▶ [WHAT TO PRODUCE]
Print the listing exactly.

▶ [EXERCISE DATA]
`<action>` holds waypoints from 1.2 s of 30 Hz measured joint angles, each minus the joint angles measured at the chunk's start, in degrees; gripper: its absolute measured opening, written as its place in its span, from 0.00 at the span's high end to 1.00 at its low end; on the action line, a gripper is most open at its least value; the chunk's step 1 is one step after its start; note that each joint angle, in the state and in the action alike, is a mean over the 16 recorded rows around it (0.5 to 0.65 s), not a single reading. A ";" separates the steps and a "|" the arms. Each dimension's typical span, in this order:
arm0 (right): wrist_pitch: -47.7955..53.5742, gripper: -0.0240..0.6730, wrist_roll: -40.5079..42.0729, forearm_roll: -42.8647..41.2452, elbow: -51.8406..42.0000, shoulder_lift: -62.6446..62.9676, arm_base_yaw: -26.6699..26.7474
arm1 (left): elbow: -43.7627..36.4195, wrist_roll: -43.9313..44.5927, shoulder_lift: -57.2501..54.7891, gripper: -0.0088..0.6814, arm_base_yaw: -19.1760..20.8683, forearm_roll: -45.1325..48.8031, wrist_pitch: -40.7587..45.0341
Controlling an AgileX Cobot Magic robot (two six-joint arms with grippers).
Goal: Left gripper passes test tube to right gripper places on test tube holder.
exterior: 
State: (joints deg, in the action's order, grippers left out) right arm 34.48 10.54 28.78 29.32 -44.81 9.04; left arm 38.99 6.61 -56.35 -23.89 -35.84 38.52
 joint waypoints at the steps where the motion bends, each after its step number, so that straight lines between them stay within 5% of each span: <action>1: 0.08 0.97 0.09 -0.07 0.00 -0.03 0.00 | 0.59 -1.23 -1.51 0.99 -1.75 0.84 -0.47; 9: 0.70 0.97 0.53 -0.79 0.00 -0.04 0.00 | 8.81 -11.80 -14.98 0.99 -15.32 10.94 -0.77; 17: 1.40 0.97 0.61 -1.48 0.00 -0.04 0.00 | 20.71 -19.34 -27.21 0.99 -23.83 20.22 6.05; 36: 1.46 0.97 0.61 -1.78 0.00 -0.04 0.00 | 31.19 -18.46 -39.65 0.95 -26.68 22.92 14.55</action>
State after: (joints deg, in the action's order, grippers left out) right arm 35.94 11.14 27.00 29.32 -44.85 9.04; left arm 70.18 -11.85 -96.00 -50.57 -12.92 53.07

▶ [ANSWER BOX]
`<action>` holds waypoints from 1.2 s of 30 Hz measured joint angles, each minus the joint angles measured at the chunk's start, in degrees; gripper: its absolute measured opening, written as its place in its span, from 0.00 at the span's high end to 1.00 at its low end; on the action line, a gripper is most open at its least value; the chunk's step 1 is one step after its start; note that each joint angle, in the state and in the action alike, is a mean over the 16 recorded rows around it (0.5 to 0.65 s), not a single reading. A ";" separates the steps and a "|" the arms. Each dimension's typical span, in this order:
arm0 (right): wrist_pitch: -47.7955..53.5742, gripper: -0.0240..0.6730, wrist_roll: -40.5079..42.0729, forearm_roll: -42.8647..41.2452, elbow: -51.8406..42.0000, shoulder_lift: -62.6446..62.9676, arm_base_yaw: -26.6699..26.7474
arm1 (left): elbow: -43.7627..36.4195, wrist_roll: -43.9313..44.5927, shoulder_lift: -57.2501..54.7891, gripper: -0.0088..0.6814, arm_base_yaw: -19.1760..20.8683, forearm_roll: -45.1325..48.8031, wrist_pitch: -40.7587..45.0341
Controlling an AgileX Cobot Magic robot (two six-joint arms with grippers).
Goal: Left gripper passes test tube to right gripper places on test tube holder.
exterior: 
State: (joints deg, in the action's order, grippers left out) right arm 34.48 10.54 28.78 29.32 -44.81 9.04; left arm 38.99 6.61 -56.35 -23.89 -35.84 38.52
 joint waypoints at the steps where the motion bends, each after its step number, so that straight lines between them stay within 5% of each span: <action>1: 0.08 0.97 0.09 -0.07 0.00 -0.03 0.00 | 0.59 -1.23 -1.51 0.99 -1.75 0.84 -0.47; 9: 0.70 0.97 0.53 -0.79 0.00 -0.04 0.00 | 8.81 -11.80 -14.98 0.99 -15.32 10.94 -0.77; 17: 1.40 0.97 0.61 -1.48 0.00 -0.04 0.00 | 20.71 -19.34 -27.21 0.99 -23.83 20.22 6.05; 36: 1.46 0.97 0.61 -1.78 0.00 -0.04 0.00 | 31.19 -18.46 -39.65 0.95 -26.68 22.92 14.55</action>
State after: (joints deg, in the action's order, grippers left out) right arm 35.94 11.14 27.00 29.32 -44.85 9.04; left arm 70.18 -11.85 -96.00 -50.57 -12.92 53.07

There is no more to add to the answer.